Progeria, also known as Hutchinson-Gilford progeria syndrome, is a rare genetic disease that causes children to undergo rapid aging and die at an early age. Although no cure has yet been found for this devastating condition, several new research efforts are offering some hope.
What is progeria?
Progeria is a syndrome characterized by stunted growth, loss of body fat, alopecia (hair low), rapid onset of atherosclerosis (hardening of the arteries), thickened and hardened skin, skeletal dysplasia, dental abnormalities, and joint contractures, among other symptoms. Brain and cognitive function are typically normal. The average age of death for these children is 13 years, and the cause is usually a stroke or heart attack.
Although this rapid aging condition is extremely rare, affecting an estimated 200 to 250 children around the world, a better understanding of the syndrome will not only help these children but those who may be born with it in the future as well as help researchers better understand related conditions and aging itself.
In 2003, researchers at the National Human Genome Research Institute, along with experts at the Progeria Research Foundation, the New York State Institute for Basic Research in Developmental Disabilities, and the University of Michigan, identified a mutation on a single gene (lamin A, or LMNA) as a cause of Hutchinson-Gilford progeria. The LMNA is responsible for encoding two proteins, prelamin A and lamin C. Researchers observed that the genetic mutation seems to always occur in the sperm before conception.
New research on progeria
Among the research efforts regarding progeria is a phase II drug trial conducted at Boston Children’s Hospital in which investigators used a drug called lonafarnib, which is a farnesyl transferase inhibitor (FTI). Lonafarnib focuses on the buildup of a mutant protein called progerin in individuals who have the syndrome.
Previous studies with lonafarnib revealed that the drug improved cardiovascular defects, weight, and mineralization of bone in the lab and in mice. Researchers even saw extended survival in the mice.
Twenty-five children from 16 countries completed two years of treatment with lonafarnib taken twice a day orally.
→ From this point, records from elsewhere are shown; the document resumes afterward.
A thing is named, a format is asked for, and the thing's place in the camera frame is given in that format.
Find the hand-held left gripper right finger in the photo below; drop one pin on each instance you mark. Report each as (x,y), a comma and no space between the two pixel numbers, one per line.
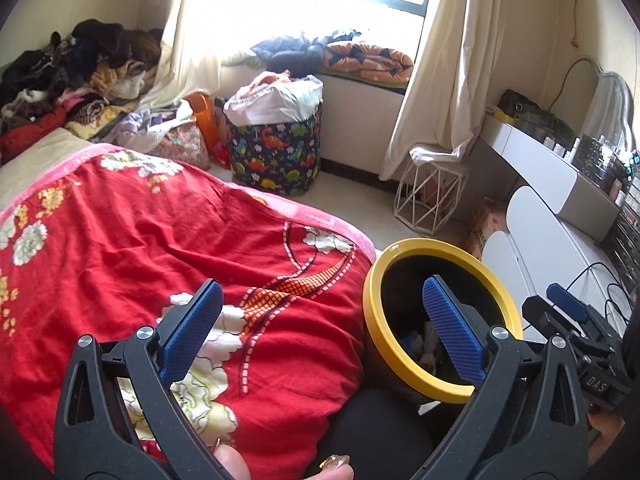
(450,330)

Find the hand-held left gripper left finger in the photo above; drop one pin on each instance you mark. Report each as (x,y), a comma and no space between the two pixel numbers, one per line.
(192,330)

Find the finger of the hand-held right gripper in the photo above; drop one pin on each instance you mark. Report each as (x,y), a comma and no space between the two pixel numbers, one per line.
(565,300)
(540,312)

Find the yellow rimmed black trash bin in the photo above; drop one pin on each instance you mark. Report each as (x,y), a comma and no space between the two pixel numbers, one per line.
(440,247)

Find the person's right hand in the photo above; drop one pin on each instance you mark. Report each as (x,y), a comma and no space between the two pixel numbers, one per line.
(602,435)

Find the person's left hand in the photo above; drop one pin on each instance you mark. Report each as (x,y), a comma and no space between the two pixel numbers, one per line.
(235,465)

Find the white drawer chest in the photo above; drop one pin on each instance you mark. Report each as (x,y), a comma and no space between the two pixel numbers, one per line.
(530,220)

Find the cardboard box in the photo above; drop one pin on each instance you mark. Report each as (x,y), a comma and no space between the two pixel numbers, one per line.
(482,230)

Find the red floral blanket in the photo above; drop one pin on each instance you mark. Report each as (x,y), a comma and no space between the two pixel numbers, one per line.
(125,240)

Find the person's black trouser leg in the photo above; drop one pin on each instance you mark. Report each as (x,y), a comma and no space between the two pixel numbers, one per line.
(380,435)

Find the white grey vanity desk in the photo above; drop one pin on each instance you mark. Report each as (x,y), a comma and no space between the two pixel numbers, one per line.
(540,160)

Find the clear acrylic organizer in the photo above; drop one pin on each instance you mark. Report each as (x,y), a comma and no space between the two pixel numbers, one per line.
(595,155)

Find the floral fabric bag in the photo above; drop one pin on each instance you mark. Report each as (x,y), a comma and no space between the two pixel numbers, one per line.
(185,145)

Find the black bag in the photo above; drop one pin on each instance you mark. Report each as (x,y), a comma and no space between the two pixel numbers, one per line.
(530,110)

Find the dinosaur print laundry basket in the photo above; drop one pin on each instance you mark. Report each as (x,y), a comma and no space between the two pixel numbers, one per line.
(275,155)

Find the wavy edged mirror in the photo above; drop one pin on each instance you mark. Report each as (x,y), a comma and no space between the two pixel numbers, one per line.
(607,110)

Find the yellow flat box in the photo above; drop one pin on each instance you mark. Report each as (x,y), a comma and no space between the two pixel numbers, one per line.
(500,114)

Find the orange bag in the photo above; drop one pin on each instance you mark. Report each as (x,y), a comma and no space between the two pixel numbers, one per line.
(205,120)

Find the beige bed sheet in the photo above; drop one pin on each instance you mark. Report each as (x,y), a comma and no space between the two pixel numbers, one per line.
(45,152)

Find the white plastic bag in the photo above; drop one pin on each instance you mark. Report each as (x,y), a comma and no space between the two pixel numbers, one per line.
(290,100)

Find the cream curtain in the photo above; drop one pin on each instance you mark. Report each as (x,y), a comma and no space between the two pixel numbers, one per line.
(195,35)
(450,60)

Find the orange patterned quilt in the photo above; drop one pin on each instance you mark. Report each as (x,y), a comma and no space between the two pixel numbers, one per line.
(370,60)

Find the dark puffer jacket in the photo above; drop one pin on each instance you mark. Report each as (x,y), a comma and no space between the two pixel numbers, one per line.
(290,55)

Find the pile of clothes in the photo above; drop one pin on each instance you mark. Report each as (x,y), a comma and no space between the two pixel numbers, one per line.
(95,45)

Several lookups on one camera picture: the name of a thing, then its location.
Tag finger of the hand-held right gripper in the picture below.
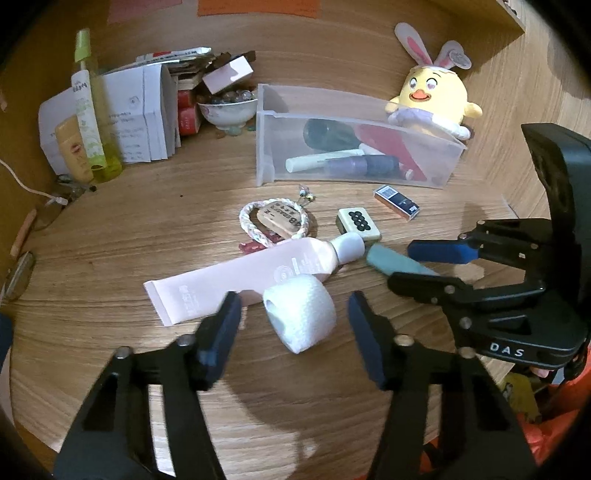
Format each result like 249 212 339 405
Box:
407 219 555 268
387 271 550 319

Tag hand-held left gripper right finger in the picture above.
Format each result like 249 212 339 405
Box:
347 291 539 480

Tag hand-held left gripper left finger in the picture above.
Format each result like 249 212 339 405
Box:
53 291 244 480

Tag teal soft object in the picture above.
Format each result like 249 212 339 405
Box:
366 244 441 280

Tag small blue orange box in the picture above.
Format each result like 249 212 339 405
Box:
373 185 422 223

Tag white foam roll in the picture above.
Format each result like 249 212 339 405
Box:
262 273 335 355

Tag pink cream tube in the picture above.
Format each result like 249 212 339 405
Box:
143 231 366 328

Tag mahjong tile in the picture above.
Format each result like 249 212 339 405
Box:
335 207 384 244

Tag dark purple bottle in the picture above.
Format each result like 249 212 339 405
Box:
325 154 402 178

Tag red foil packet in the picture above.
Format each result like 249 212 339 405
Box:
355 122 437 185

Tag braided rope wooden tag keychain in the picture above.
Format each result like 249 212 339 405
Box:
239 198 309 250

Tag white squeeze tube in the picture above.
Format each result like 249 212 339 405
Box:
285 148 365 174

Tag dark green bottle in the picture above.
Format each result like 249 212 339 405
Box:
302 119 363 152

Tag clear plastic storage bin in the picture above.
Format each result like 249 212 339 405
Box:
255 83 468 190

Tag yellow chick plush toy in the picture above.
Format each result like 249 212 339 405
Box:
385 22 483 141

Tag eyeglasses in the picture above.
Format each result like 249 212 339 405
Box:
4 210 63 301

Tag wooden stick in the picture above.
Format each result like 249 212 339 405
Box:
10 209 38 257

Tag white ceramic bowl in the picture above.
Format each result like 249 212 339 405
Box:
198 95 259 132

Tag yellow-green spray bottle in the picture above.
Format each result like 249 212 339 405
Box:
74 28 123 184

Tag pile of glass marbles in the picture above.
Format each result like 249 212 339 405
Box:
198 89 257 106

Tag white green-print tube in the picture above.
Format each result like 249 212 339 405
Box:
69 69 108 169

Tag pink and white box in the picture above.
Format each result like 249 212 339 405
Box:
202 55 254 95

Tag stack of papers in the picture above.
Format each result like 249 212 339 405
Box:
99 45 257 90

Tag orange paper note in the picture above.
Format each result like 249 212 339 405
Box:
198 0 321 19

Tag white cable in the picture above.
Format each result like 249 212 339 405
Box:
0 159 70 206
Here are the changes observed by the investigators:
- Nine children achieved a greater than 50% increase in the yearly rate of weight gain
- Six children had a 50% decrease in weight gain rate and 10 had no change
- In 18 children who had abnormally high carotid-femoral pulse wave velocity (a cardiovascular risk factor for stroke and heart attack) before treatment, there was an average improvement of 35%. According to Leslie Gordon, MD, MPH, the study’s lead author, the average pulse wave velocity (which is a marker of arterial stiffness) before treatment was like that of people in their 60s but had improved to a level comparable to individuals in their 40s after treatment
- Bone mineral density in some areas of the body improved by at least 3% in 19 of 25 children, although some children also experienced bone loss in other areas
- Hearing also improved in some of the children
- Skeletal rigidity improved in the subset of 11 children who could be tested
- Use of lonafarnib did not appear to have any positive effect on other factors associated with progeria, such as hair growth, low body fat, dental problems, joint contractures, and rate of insulin resistance. It is too early to know if the drug had any impact on survival.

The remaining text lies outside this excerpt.